Carnegie Mellon "will offer Ph.D. students a new cross-disciplinary training experience that helps them produce solutions to ongoing tensions between security, privacy and usability," says associate professor Lorrie Cranor.

Credit: lorrie.cranor.org

Carnegie Mellon University has received a five-year, $3 million grant from the National Science Foundation to launch a Ph.D. program in usable privacy and security. "Carnegie Mellon's CyLab Usable Privacy and Security (CUPS) Doctoral Training Program will offer Ph.D. students a new cross-disciplinary training experience that helps them produce solutions to ongoing tensions between security, privacy and usability," says Institute for Software Research associate professor Lorrie Cranor, associate professor in the Institute for Software Research, the Department of Engineering and Public Policy, and Carnegie Mellon CyLab.

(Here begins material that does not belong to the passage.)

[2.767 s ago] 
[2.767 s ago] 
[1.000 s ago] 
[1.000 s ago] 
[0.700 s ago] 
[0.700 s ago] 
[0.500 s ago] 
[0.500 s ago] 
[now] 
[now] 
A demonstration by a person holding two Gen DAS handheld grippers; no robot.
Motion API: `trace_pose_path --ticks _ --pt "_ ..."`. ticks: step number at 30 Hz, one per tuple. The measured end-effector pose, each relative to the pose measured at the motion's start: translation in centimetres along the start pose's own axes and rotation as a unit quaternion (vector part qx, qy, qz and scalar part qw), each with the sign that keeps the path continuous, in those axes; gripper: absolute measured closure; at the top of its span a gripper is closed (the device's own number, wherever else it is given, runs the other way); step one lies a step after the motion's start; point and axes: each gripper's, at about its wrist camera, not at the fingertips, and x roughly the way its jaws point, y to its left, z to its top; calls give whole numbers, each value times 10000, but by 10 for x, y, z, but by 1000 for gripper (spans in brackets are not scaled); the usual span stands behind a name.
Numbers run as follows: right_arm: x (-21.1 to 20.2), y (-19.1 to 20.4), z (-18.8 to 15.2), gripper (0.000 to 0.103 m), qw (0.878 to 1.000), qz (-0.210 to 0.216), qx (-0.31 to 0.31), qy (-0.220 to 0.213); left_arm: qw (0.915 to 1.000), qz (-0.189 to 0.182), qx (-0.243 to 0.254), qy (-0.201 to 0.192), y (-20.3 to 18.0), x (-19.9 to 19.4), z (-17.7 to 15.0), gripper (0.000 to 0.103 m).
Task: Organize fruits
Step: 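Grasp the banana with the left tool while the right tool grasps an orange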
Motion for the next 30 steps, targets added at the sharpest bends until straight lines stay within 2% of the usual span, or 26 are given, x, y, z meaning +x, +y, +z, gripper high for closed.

Cranor says the CUPS doctoral training program is designed to give students classroom learning and collaborative research training through teams of mentors from various fields, internships, and summer seminars. Cranor says students will be expected to be actively involved in Carnegie Mellon's broad usable privacy and security research, which focuses on three approaches — finding ways to build systems that work without requiring humans in security-critical capacities, finding ways of making secure systems intuitive and easy to use, and finding ways to effectively teach humans to perform security-critical tasks.

"Internet users are told that they need to install anti-virus software and spam filters and follow all sorts of security rules, and come up with lots of complex passwords that they are not supposed to write down. Users are feeling overwhelmed, and we need to find ways of helping them stay safe," says Cranor.